What is database sharding?
Database sharding is the process of storing a large database across multiple machines. A single machine, or database server, can store and process only a limited amount of data. Database sharding overcomes this limitation by splitting data into smaller chunks, called shards, and storing them across several database servers. All database servers usually have the same underlying technologies, and they work together to store and process large volumes of data.
Why is database sharding important?
As an application grows, the number of application users and the amount of data it stores increase over time. The database becomes a bottleneck if the data volume becomes too large and too many users attempt to use the application to read or save information simultaneously. The application slows down and affects customer experience. Database sharding is one of the methods to solve this problem because it enables parallel processing of smaller datasets across shards.
What are the benefits of database sharding?
Organizations use database sharding to gain the following benefits:
Improve response time
Data retrieval takes longer on a single large database. The database management system needs to search through many rows to retrieve the correct data. By contrast, data shards have fewer rows than the entire database. Therefore, it takes less time to retrieve specific information, or run a query, from a sharded database.
Avoid total service outage
If the computer hosting the database fails, the application that depends on the database fails too.
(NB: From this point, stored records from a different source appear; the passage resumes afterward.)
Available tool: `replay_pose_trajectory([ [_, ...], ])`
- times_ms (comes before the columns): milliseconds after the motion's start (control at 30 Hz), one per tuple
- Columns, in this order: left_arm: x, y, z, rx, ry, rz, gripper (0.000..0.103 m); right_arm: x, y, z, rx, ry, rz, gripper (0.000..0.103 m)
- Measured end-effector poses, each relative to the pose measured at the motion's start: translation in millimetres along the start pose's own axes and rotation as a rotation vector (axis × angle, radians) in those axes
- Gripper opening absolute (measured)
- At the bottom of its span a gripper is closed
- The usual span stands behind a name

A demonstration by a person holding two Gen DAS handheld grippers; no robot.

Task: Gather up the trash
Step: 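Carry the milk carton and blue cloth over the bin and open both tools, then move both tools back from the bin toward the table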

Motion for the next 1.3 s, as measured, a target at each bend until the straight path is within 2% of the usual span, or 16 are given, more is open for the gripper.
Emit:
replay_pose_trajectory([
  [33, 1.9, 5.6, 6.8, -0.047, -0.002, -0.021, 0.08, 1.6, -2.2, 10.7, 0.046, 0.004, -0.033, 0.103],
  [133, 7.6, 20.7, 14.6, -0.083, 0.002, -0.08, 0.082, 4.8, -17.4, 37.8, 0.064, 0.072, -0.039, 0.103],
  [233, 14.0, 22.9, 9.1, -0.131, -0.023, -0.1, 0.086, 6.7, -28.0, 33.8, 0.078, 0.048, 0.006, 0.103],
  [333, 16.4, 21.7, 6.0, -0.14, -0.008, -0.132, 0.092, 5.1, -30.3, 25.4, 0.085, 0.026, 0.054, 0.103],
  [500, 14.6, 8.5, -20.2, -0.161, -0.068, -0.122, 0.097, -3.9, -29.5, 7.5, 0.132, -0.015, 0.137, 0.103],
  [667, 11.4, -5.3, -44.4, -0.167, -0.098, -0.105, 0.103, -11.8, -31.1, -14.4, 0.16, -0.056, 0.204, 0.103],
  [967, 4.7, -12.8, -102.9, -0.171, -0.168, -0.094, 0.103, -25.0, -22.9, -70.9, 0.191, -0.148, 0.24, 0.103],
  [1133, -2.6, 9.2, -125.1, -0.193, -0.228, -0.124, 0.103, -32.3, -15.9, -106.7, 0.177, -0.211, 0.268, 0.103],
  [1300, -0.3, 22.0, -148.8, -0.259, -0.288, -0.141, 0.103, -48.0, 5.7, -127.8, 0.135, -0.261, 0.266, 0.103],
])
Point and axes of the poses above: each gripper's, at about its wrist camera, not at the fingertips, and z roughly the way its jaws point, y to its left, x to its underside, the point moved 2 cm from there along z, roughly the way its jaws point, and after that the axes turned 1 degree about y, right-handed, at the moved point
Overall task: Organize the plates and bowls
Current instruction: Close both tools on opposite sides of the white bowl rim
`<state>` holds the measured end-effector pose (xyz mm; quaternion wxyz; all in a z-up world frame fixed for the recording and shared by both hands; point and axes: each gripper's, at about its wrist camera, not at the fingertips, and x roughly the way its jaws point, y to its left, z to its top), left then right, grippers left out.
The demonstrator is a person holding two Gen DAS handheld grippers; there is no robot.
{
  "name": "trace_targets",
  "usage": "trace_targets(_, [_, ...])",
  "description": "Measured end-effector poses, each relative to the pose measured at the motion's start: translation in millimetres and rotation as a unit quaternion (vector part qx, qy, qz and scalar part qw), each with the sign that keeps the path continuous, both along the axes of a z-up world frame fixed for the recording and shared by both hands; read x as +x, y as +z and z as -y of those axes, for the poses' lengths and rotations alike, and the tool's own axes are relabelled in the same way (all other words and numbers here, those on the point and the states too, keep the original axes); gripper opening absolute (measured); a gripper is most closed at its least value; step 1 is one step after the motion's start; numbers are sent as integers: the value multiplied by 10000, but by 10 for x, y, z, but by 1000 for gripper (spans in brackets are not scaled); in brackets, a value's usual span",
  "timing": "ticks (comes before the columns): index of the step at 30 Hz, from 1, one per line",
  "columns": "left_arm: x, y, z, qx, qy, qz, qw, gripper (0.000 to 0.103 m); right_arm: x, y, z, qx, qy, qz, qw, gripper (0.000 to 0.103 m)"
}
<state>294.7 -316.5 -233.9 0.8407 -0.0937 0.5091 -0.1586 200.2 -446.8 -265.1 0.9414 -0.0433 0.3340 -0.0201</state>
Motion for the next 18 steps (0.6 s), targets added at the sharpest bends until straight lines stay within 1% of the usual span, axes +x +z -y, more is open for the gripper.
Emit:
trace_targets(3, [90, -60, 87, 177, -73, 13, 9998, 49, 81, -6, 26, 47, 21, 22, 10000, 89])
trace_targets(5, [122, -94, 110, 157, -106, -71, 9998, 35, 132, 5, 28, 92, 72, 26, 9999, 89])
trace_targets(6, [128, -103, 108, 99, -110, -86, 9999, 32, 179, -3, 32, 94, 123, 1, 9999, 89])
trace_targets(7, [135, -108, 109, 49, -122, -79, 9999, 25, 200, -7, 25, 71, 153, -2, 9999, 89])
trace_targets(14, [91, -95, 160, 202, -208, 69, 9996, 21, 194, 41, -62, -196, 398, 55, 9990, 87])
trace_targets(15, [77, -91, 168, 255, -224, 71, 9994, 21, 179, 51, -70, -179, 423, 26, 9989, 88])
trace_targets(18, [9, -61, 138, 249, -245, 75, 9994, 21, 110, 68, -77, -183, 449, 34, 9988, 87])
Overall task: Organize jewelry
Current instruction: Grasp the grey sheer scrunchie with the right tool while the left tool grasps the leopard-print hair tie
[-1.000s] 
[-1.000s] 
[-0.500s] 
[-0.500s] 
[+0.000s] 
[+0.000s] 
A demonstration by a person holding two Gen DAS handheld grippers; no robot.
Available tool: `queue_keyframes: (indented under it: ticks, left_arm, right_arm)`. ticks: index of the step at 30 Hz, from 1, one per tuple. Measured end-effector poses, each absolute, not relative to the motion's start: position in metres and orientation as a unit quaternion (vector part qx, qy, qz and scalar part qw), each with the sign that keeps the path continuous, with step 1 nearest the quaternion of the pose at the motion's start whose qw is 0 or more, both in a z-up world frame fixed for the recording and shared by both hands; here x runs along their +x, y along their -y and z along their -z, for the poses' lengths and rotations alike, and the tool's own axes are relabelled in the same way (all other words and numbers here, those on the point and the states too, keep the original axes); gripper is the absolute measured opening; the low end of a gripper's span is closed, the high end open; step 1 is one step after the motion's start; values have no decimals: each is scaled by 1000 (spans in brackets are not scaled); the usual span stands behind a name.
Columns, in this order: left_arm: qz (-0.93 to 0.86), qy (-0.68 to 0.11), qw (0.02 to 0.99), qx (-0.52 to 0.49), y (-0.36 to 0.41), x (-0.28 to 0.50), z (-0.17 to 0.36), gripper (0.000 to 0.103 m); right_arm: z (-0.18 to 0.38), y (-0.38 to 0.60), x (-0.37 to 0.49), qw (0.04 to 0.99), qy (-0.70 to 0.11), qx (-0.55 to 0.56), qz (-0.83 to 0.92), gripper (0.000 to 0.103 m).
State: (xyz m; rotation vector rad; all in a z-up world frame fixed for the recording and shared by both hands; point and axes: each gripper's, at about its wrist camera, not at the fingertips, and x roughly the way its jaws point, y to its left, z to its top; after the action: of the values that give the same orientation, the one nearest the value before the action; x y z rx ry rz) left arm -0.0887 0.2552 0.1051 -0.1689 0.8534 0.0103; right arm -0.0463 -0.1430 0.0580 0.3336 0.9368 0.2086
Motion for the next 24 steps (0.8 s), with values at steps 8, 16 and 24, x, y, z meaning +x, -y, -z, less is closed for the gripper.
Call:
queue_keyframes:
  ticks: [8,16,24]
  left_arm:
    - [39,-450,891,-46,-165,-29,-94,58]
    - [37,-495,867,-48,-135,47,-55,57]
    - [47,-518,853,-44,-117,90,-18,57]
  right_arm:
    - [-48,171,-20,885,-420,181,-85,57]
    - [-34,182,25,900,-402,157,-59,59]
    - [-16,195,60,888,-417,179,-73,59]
Database sharding prevents this by distributing parts of the database into different computers. Failure of one of the computers does not shut down the application because it can operate with other functional shards. Sharding is also often done in combination with data replication across shards. So, if one shard becomes unavailable, the data can be accessed and restored from an alternate shard.
Scale efficiently
A growing database consumes more computing resources and eventually reaches storage capacity. Organizations can use database sharding to add more computing resources to support database scaling. They can add new shards at runtime without shutting down the application for maintenance.
How does database sharding work?
A database stores information in multiple datasets consisting of columns and rows. Database sharding splits a single dataset into partitions or shards. Each shard contains unique rows of information that you can store separately across multiple computers, called nodes. All shards run on separate nodes but share the original database’s schema or design.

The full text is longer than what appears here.